In general, for me, a more interesting line to draw would be between “boring fiction” and “interesting fiction”. In boring fiction, things are predictable and tidy and clean. The decisions people make are easy and the end result can be seen from a mile away. In interesting fiction, things are chaotic and messy and hard. Characters are complicated and uncertain and they lie to themselves and each other. They have to work to see things correctly. They have to struggle to figure out what is right. They have to compromise. Events might mean one thing or many things or nothing at all; they might mean one thing to one character and something completely different to another. Sometimes mundane things happen and people get hung up on them and blow them way out of proportion because that is how things happen in real life. Sometimes people screw and it’s bad. Sometimes they screw and it’s amazing. Sometimes people fuck because they are seeking affection and connection and comfort and touch, and sometimes they fuck because they’re horny. Sex can be hot, funny, injurious, a terrible idea, a fantastic idea, solo, with a buddy, with multiple buddies, with multiple electronic buddies, whatever, and the characters have to make it up as they go along. The characters have to figure out how to say, “I need you to tie my hands behind my back and fuck me against the door, if this partnership is going to work,” and that’s not easy; and they have to figure out how to say, “I need you to help with the household chores, if this partnership is going to work,” and that’s not easy either.

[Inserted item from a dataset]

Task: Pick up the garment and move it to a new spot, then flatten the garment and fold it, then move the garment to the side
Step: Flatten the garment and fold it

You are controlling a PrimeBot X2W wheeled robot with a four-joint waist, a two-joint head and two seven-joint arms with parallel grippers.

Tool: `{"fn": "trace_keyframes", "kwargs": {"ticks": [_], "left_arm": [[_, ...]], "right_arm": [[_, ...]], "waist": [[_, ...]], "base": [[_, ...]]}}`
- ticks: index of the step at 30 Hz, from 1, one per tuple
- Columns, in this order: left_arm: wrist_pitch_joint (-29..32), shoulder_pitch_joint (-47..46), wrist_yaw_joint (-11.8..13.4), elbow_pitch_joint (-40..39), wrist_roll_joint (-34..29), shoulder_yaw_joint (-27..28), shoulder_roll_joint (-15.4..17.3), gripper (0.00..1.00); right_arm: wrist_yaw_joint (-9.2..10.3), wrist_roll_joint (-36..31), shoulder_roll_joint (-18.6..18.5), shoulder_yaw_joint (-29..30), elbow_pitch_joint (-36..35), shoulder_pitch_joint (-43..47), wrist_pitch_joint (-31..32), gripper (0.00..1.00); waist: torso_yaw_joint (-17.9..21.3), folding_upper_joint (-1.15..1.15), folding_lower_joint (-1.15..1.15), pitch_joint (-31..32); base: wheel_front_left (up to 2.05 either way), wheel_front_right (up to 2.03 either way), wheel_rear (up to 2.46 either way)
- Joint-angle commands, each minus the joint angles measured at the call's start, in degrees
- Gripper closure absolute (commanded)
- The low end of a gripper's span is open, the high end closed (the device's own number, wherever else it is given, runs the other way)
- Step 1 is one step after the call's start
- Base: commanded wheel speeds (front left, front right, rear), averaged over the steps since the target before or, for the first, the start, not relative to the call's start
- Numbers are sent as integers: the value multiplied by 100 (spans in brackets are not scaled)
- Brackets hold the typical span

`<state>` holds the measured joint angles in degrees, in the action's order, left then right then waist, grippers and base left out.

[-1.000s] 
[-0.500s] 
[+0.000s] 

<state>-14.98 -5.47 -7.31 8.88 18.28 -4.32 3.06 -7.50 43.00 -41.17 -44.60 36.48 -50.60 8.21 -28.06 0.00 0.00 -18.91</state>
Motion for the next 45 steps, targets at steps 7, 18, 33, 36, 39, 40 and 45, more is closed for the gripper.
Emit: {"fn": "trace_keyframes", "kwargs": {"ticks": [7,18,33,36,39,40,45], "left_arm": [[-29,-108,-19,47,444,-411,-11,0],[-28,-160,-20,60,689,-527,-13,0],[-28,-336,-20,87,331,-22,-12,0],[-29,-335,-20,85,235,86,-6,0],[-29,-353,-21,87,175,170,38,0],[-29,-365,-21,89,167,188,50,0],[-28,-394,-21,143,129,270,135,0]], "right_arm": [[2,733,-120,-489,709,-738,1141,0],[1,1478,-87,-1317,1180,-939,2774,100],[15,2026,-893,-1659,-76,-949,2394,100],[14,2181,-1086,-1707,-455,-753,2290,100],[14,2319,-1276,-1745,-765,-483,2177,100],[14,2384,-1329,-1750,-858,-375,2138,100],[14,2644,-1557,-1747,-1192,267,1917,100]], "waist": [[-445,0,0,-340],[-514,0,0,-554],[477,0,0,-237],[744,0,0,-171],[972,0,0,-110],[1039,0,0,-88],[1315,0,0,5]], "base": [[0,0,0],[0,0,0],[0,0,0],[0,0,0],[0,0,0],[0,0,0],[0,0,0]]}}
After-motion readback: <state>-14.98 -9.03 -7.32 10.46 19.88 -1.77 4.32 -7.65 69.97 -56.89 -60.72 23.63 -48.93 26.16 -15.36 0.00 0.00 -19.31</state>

I love those stories. I read the fucking hell out of those stories. Those stories are the ones that get under your skin and won’t get out. They’re the stories that make your eyes leak because you are running out of room inside. And the way they do it is by putting hooks inside you and dragging you through what the characters are going through, whether that’s love or sadness or hope or uncertainty or fear or anger or desire. And yes, if it is important that the reader feel love and sadness and hope and uncertainty and fear and anger, if pulling the reader through those emotions is part of the author’s goal, then yes, if the characters are experiencing desire, then it makes sense for the author to want to pull the reader through desire, too.

I hope my stories are interesting. I hope that when you read my stories you follow my characters through their love and sadness and hope and uncertainty and fear and anger and, yeah, through their desire. If the desire weren’t important, I’d leave it out! This is Editing 101: if a scene isn’t important, if it isn’t in some way revelatory, it shouldn’t be in the story. Maybe I don’t always hit that—I know I don’t always, actually; I definitely didn’t with “Flight”, which is why I haven’t archived it off Shousetsu Bang*Bang; I have a lot of problems with it and I want to rewrite it—but that’s what I’m going for. That is the goal: to pull the reader through everything that my characters are experiencing, with all the parts of themselves, without discrimination or distinction. So yes, when there’s sex in my stories, I hope it makes my readers hot. No: I hope it makes my readers fucking scorching. I hope it makes them catch their breath and bite their lips and squirm. I hope they enjoy it extensively, and at their leisure, and with whatever companion(s) and/or technological assistance they desire; and I hope they come back for more. If that weren’t important to me, the sex wouldn’t be in the damn story at all.

And that’s why I call myself a pornographer: because if you’re reading my stories, I sure as hell hope you’re having a damn good time.